Headlines should stand out and grab attention.
- Match headline fonts to tone of document.
- Contrast the headline font with the body font
- Use bold to add contrast.
- Make headlines a different color than other text and background
- Make headlines larger than body copy.
- Use decorative fonts in moderation.
- Set all caps headlines in sans serif fonts to keep it easy to read.
- Avoid distracting gaps between pairs of letters (and don’t squish either!)
- Be consistent between all headlines in a document
How to use bold
Setting some text in bold type helps grab attention. It is darker than regular type. Some fonts also have Heavy or Ultra Bold.

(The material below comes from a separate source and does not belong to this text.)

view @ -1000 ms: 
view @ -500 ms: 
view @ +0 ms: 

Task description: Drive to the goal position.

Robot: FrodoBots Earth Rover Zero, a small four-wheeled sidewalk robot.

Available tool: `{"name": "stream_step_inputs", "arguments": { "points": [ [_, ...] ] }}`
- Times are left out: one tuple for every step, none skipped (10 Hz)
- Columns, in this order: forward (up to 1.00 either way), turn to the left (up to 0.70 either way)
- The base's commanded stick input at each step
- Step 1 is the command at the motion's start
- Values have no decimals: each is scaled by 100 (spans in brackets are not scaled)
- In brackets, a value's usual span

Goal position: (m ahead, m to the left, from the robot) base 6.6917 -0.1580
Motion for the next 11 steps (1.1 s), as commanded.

Use bold for emphasis, to create contrast and to highlight important points, but don’t overdo it! People like to see their name in print. In a club newsletter or this is one way to put the spotlight on members.
Rules of Image Use
Don’t over-use clip art. It can enhance things like newsletters, posters and fliers, but too much visual stimulation on a page will make it harder for your audience to concentrate on the important words on the page. Likely, if there are more than three or four images the page is too graphics-heavy.
Instead of using lots of small images, you could use 1 or 2 big images. You can unify them by making them all the same size and by using the same border. It’s also good to line them up horizontally or vertically. As well as this you can prioitise the images by giving one image prominence over the others via size and placement.
Ensure that each image you use in a certain piece serves a purpose, needs to be there, and is highly appropriate to the audience, as well as the style and tone of the piece. If you find that you have more than 3 images on a one page, think about some other ways you could achieve a similar result without overloading it with too much visual stimulation.
When people are the focus, crop out distracting backgrounds. Complete removal of the background provides the ultimate emphasis on the subject.
How to Proofread
It’s important to remember that spellchecker (and grammar check) in some software will not pick up every single mistake. Visually proofreading your document is still the best way to pick every error. Here are some suggestions:
- Read the document before proofing it to get the overall feel
- Proofread text for spelling and punctuation first
- Read it aloud to catch errors such as missing words or words you’ve doubled-up on.
- Read it backwards.
- Double check the names of people and companies
- Double check numbers and dates. Even call certain phone numbers if necessary!
- Proof images and their captions – make sure they match.
- Check the fonts and make sure they are consistent and used well
- Look for unnecessary white space, especially in text that is justified (i.e. awkward spacing)
- Get someone else to proofread your work.